» **Task details**
Using the entries below, write out the line with "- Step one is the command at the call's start", the line with "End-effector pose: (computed", and every line in between, exactly as each is written.

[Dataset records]
===============

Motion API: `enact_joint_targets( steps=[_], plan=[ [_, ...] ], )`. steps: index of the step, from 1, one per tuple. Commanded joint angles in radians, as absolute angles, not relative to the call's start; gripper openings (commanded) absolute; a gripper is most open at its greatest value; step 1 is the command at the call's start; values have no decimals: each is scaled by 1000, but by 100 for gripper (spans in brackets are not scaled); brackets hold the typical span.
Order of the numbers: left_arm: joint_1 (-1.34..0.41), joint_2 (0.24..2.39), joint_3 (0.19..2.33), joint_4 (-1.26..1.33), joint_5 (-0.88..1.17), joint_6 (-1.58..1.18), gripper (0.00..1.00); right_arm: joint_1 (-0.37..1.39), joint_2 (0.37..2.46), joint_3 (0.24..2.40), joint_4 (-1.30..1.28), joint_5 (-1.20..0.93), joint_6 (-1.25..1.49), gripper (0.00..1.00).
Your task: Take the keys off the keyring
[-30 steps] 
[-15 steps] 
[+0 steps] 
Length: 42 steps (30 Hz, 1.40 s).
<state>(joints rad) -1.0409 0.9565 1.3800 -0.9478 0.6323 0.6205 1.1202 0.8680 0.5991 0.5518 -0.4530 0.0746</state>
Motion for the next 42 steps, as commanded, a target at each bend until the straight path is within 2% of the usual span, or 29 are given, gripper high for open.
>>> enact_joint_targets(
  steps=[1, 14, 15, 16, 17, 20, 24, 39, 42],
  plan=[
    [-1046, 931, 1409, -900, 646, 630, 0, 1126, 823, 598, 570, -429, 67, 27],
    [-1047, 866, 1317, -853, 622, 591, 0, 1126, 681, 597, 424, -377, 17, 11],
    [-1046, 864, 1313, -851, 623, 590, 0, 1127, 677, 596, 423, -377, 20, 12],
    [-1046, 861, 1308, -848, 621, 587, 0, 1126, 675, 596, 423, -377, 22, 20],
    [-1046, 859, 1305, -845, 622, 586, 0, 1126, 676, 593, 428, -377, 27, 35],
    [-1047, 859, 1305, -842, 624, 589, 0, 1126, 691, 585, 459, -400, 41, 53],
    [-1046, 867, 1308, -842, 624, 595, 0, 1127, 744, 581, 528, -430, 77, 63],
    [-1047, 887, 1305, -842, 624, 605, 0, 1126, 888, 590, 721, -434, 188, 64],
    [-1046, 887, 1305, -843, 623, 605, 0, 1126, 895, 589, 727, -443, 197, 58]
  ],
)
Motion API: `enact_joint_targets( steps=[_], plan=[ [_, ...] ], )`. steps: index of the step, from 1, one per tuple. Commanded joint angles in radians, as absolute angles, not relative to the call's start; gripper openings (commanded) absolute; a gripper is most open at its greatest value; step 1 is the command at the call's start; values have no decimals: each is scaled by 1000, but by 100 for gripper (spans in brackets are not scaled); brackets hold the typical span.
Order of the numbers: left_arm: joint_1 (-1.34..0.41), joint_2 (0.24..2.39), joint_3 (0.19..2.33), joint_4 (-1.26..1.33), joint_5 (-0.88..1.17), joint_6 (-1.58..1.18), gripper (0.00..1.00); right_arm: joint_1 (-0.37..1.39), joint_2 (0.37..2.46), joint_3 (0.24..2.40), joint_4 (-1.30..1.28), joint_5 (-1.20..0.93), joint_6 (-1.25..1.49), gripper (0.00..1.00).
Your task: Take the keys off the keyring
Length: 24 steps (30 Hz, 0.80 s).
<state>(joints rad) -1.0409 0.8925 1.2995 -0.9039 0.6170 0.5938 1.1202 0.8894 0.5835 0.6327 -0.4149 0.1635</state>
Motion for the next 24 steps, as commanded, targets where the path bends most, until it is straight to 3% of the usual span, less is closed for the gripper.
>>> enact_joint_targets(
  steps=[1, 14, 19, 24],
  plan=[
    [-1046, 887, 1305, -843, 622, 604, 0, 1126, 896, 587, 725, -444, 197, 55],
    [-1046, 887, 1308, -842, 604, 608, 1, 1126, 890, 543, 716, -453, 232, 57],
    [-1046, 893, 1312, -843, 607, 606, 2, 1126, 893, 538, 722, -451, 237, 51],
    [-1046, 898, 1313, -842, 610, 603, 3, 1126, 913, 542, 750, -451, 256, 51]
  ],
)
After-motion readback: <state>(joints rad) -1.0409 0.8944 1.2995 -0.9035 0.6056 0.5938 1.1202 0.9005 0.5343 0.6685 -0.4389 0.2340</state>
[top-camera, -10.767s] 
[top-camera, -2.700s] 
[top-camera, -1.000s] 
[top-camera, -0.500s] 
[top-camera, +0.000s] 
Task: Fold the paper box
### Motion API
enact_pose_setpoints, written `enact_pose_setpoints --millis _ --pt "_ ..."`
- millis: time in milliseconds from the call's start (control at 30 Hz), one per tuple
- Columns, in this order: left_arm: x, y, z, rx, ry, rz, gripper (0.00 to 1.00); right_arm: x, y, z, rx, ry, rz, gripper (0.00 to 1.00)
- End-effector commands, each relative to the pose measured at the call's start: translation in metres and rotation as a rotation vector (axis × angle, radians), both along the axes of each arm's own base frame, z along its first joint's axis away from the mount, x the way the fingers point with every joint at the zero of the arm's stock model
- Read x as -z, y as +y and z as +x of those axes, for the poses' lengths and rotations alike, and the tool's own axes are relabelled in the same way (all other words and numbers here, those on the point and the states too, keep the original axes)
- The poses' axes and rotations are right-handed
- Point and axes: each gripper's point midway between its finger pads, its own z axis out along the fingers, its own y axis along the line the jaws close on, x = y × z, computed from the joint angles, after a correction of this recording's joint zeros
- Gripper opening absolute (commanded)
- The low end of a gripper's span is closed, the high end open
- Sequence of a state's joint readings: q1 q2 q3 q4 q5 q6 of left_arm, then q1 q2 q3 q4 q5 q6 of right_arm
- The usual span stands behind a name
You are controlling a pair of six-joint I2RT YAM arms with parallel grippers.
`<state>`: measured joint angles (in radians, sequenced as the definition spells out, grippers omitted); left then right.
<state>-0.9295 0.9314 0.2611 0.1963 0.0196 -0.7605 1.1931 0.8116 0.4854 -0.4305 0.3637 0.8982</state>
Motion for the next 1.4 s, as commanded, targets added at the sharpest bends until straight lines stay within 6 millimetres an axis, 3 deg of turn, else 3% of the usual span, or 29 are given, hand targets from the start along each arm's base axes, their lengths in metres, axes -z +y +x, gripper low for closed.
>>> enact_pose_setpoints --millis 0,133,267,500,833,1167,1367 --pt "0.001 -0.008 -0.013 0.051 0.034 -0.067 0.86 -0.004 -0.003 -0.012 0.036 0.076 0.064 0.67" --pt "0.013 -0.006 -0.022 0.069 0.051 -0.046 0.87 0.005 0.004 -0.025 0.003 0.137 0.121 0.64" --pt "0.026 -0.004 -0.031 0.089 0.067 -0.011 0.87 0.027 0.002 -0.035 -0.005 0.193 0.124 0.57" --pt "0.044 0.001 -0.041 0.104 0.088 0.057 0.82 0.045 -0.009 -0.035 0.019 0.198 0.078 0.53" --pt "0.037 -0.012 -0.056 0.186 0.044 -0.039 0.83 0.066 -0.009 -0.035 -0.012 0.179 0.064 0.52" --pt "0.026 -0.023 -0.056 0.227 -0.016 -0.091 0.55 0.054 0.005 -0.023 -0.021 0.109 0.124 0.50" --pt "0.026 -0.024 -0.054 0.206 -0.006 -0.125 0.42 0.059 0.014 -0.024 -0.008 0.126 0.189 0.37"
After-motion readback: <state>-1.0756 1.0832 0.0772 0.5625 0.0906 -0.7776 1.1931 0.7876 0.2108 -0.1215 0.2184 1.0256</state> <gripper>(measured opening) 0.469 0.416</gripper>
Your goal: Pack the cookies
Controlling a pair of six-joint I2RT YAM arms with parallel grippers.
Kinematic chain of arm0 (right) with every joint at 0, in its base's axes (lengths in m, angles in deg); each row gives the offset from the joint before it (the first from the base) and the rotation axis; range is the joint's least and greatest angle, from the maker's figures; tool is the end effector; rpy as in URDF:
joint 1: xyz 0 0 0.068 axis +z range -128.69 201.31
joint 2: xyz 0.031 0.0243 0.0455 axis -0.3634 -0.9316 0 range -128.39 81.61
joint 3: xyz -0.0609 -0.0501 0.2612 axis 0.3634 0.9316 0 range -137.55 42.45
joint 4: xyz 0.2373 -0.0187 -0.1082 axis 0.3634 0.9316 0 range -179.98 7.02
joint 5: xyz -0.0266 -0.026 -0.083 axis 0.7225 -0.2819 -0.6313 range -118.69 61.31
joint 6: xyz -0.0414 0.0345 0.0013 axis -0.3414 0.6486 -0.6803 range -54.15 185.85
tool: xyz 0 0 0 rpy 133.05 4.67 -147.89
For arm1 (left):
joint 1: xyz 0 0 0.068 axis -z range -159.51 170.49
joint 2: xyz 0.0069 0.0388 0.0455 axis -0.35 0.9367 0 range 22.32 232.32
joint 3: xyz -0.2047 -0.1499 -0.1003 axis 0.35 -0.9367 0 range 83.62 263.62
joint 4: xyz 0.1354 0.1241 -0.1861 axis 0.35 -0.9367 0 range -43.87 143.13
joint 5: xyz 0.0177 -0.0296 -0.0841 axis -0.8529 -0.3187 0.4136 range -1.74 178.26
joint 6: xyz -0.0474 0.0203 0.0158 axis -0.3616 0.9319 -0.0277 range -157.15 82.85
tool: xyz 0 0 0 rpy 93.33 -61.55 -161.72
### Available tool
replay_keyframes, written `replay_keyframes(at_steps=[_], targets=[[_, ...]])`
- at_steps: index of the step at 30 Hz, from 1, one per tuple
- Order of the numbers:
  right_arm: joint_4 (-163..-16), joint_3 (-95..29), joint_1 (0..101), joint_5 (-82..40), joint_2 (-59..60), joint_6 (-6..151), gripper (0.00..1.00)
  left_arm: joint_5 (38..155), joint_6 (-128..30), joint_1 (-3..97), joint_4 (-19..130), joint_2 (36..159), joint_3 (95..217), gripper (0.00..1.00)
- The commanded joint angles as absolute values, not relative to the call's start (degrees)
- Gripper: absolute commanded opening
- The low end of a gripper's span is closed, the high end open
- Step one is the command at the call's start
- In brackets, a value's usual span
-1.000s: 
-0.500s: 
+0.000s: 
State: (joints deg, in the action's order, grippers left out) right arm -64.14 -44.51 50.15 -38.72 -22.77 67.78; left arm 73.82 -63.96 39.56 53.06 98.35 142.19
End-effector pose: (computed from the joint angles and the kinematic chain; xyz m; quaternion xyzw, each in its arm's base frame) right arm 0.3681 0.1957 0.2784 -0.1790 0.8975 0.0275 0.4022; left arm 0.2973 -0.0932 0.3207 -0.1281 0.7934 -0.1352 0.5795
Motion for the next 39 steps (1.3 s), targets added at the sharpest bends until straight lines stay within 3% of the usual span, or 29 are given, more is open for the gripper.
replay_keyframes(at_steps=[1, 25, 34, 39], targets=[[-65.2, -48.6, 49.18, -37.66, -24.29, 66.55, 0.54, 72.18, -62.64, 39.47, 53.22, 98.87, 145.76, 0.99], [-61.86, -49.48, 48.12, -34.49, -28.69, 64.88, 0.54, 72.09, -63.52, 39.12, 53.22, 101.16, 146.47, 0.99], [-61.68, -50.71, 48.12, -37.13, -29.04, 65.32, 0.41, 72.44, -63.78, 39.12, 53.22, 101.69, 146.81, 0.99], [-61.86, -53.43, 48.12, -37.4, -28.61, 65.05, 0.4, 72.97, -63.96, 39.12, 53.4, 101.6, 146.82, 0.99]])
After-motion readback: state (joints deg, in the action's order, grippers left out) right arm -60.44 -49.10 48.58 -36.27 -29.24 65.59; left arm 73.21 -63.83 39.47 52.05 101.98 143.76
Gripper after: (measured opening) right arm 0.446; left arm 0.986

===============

» **Solution for this task**
- Step one is the command at the call's start
- In brackets, a value's usual span
-1.000s: 
-0.500s: 
+0.000s: 
State: (joints deg, in the action's order, grippers left out) right arm -64.14 -44.51 50.15 -38.72 -22.77 67.78; left arm 73.82 -63.96 39.56 53.06 98.35 142.19
End-effector pose: (computed from the joint angles and the kinematic chain; xyz m; quaternion xyzw, each in its arm's base frame) right arm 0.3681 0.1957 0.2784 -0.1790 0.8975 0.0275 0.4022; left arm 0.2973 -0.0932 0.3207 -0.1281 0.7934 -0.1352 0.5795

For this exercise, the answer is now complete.